*PROBLEM TO SOLVE:* Determine how many lines of the entries that follow contain "holder", and respond with that number alone.
§ §
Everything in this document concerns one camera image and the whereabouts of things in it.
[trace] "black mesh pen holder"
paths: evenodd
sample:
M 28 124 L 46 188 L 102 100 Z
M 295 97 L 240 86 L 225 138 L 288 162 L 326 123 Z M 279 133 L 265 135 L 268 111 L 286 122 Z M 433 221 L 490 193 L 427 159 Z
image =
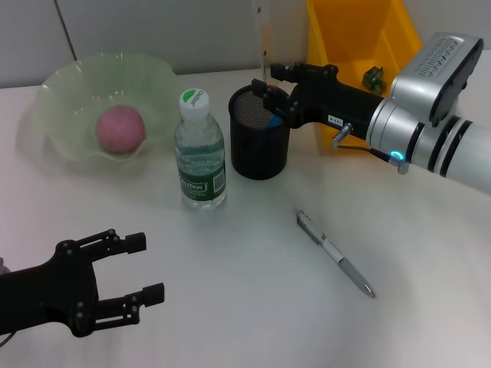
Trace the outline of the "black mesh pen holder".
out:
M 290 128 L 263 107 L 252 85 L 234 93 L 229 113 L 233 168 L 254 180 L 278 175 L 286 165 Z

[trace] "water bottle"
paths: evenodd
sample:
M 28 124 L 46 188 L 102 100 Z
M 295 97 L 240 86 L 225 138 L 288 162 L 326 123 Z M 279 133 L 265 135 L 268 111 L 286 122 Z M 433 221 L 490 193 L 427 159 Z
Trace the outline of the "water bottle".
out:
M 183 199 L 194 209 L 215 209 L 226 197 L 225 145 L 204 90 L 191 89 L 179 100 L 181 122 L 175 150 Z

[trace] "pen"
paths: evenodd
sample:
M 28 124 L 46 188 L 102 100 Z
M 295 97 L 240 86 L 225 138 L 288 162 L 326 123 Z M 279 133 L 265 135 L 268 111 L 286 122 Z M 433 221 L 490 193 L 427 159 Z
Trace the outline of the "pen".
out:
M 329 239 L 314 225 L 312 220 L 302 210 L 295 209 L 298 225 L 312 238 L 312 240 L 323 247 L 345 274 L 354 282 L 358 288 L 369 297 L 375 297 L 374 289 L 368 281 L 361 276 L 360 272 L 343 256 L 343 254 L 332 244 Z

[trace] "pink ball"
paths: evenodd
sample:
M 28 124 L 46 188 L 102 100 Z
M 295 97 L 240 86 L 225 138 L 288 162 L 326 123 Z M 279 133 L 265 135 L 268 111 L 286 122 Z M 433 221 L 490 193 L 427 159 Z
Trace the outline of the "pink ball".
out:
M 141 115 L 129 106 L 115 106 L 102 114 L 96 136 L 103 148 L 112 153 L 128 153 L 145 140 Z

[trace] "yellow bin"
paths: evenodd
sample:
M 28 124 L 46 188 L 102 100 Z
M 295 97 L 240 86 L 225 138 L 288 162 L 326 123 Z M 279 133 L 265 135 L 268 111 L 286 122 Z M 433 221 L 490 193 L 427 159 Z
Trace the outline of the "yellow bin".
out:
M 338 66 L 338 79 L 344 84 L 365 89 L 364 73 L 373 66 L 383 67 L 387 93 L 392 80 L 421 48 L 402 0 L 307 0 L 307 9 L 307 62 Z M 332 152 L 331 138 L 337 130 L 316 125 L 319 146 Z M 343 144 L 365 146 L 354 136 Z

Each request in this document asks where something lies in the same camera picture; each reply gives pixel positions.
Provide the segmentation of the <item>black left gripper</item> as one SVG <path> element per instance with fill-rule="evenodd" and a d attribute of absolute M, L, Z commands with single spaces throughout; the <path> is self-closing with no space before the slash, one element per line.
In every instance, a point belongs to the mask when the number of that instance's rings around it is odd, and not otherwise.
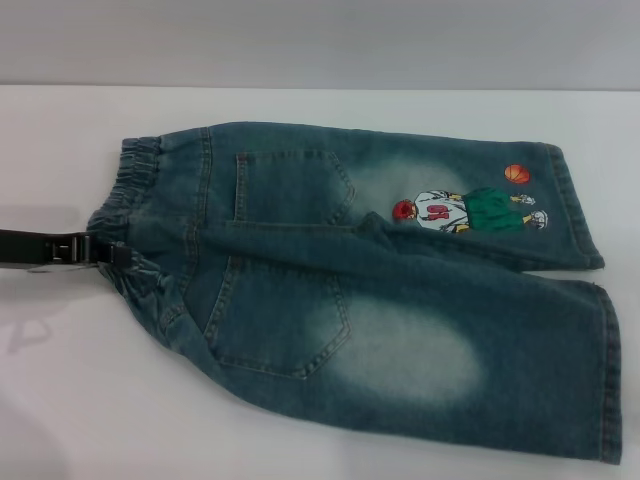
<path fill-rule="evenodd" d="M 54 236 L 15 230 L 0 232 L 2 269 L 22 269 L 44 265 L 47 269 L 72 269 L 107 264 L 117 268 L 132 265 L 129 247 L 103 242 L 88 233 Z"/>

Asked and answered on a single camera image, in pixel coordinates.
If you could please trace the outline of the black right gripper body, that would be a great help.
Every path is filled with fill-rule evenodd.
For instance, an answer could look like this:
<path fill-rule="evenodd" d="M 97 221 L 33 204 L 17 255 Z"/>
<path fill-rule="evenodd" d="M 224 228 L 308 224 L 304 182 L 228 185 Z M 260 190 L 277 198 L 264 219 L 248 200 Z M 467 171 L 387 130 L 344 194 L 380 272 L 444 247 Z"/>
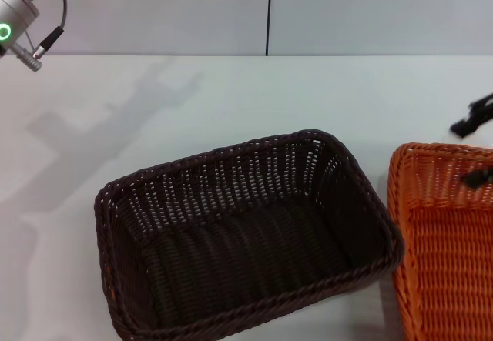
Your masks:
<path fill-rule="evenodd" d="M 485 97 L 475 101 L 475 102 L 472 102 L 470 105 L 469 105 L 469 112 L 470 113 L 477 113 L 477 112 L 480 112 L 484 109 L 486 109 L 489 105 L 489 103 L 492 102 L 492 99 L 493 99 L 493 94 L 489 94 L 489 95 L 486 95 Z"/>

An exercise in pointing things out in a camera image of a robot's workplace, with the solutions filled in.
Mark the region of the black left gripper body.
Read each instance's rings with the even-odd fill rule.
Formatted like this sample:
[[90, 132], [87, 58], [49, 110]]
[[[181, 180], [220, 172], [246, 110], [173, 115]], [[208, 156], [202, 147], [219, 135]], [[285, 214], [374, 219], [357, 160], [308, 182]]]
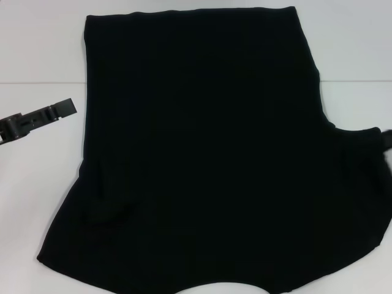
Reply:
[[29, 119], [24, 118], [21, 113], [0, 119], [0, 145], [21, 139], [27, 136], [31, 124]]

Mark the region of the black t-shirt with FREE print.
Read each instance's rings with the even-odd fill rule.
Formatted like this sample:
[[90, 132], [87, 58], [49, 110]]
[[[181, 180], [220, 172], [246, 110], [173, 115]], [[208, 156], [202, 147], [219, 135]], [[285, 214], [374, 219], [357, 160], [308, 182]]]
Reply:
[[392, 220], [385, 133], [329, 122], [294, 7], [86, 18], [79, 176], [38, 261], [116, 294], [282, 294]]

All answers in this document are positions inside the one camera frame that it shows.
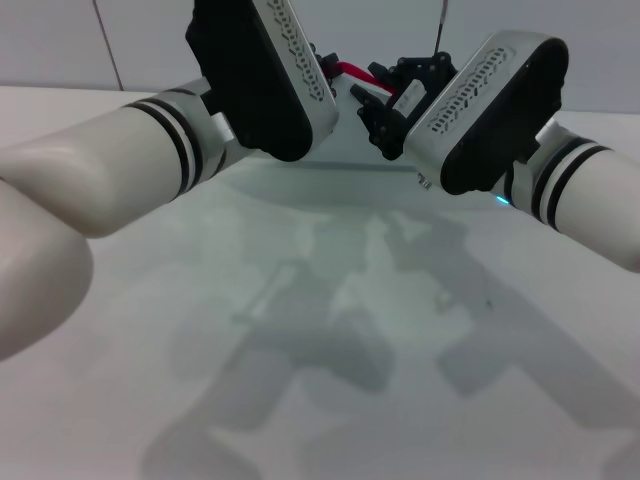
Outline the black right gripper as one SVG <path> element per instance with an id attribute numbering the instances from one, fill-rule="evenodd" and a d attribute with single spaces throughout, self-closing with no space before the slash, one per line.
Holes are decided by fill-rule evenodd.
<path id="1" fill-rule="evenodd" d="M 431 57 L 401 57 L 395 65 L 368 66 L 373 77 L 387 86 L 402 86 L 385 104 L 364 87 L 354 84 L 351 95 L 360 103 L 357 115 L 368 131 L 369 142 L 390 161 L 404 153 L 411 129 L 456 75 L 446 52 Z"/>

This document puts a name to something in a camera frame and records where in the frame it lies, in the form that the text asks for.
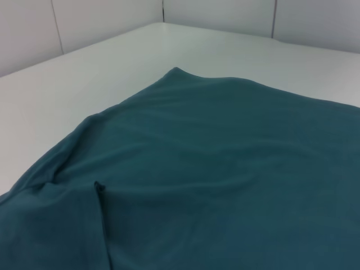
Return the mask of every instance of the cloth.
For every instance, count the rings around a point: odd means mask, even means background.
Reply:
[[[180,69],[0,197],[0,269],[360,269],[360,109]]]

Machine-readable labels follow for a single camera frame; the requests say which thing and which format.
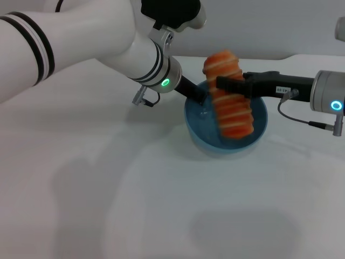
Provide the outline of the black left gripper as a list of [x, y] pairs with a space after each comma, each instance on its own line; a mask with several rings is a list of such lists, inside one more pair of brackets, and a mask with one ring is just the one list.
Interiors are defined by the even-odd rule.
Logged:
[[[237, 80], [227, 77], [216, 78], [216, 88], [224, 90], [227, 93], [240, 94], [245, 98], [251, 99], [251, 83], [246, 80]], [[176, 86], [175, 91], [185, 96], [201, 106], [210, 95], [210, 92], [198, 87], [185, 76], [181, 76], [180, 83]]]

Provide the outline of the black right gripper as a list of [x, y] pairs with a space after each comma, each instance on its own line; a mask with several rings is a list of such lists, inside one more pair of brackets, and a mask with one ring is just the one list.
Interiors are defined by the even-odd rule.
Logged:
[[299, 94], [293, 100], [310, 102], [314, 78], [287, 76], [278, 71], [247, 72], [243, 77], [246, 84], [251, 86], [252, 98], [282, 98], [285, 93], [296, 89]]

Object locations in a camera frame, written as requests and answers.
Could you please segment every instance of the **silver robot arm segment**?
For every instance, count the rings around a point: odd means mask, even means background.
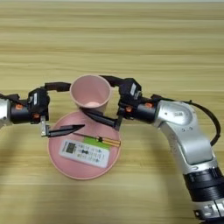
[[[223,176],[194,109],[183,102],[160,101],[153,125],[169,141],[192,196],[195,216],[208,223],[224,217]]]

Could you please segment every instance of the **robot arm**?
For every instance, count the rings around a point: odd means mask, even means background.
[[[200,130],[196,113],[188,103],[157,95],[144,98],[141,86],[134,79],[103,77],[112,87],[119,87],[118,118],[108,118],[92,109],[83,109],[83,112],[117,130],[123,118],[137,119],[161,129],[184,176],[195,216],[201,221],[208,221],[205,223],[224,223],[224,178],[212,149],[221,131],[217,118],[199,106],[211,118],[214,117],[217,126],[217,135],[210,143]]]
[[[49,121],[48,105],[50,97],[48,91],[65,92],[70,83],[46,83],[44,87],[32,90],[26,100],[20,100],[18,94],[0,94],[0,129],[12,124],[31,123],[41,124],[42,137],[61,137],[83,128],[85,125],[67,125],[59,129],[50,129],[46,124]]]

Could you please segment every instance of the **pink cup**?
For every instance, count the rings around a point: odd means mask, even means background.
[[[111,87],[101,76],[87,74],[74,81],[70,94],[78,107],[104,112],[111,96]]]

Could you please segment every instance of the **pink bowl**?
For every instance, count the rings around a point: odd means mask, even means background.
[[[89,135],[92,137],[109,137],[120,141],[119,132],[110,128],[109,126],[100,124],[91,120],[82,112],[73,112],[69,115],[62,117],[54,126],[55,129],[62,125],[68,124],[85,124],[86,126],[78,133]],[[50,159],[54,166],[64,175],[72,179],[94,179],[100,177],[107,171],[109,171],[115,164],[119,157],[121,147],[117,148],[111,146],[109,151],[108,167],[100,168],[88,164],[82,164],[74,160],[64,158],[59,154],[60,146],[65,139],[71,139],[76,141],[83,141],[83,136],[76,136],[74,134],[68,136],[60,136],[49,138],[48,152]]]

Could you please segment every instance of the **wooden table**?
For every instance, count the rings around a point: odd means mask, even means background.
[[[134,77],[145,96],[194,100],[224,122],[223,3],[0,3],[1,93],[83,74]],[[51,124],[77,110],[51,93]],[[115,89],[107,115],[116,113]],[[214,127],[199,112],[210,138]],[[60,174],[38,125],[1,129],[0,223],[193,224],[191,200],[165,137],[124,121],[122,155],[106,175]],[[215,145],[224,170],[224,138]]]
§ §
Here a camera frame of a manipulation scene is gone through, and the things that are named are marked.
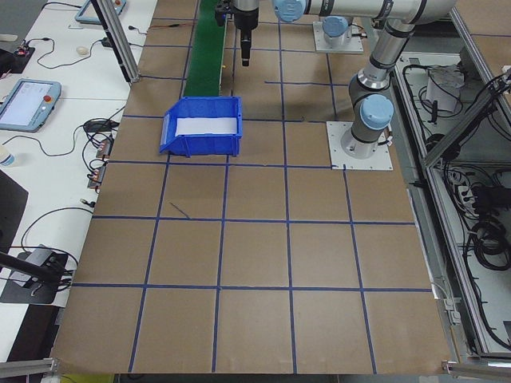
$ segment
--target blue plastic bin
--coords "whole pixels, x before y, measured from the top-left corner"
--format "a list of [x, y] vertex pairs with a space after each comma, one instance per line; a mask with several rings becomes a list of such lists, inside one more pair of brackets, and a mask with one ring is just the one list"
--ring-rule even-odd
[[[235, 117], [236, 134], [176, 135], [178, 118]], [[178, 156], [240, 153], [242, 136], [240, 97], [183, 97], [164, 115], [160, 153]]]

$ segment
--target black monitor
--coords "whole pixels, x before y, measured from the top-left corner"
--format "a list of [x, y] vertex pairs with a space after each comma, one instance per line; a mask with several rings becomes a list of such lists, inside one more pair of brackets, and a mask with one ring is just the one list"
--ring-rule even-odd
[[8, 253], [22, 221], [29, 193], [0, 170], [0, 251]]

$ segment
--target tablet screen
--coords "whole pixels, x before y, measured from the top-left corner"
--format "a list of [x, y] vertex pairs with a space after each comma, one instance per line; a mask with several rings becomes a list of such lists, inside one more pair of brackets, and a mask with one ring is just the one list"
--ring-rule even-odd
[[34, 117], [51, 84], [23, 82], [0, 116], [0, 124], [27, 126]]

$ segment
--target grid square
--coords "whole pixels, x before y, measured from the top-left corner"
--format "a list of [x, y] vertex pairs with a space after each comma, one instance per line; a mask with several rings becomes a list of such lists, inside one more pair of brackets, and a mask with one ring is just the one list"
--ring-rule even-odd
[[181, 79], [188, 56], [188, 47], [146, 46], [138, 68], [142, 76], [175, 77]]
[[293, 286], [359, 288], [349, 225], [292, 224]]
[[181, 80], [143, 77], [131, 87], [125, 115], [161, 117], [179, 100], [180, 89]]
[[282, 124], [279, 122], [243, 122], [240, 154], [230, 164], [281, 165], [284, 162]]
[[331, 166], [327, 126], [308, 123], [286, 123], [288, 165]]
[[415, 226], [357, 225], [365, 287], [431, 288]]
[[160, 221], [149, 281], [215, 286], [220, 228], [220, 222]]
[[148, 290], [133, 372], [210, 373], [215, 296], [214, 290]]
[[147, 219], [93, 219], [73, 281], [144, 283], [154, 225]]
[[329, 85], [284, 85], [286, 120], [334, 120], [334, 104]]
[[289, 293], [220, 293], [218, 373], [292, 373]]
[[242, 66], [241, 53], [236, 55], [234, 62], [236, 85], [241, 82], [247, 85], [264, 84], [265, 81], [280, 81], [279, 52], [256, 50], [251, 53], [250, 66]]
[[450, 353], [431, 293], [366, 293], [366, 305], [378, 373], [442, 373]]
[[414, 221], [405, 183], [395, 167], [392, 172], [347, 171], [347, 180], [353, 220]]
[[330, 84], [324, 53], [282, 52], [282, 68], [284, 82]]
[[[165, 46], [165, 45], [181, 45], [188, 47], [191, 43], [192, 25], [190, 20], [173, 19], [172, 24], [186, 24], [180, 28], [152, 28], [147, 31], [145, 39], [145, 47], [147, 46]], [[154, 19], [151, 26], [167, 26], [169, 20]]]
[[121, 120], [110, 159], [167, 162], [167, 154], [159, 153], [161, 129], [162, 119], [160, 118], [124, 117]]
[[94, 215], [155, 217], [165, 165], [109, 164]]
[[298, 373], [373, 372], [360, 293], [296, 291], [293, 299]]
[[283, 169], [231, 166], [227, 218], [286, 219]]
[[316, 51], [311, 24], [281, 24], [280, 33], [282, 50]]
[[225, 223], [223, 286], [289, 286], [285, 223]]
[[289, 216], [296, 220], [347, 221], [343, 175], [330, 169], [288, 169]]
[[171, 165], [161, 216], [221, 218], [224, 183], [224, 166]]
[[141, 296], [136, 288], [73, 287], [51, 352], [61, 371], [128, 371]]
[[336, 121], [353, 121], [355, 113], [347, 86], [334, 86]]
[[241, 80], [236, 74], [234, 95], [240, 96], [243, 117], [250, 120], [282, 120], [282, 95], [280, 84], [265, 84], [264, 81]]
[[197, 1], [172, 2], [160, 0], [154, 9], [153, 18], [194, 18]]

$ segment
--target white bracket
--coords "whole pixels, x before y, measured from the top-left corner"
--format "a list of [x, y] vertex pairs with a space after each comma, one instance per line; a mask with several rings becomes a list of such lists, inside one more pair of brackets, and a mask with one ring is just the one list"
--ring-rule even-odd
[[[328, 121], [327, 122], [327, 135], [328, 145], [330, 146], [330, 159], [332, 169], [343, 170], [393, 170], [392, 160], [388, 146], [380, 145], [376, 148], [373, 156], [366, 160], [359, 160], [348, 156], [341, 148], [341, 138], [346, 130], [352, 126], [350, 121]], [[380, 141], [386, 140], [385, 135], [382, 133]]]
§ §
*OUTPUT OF THE TASK:* 2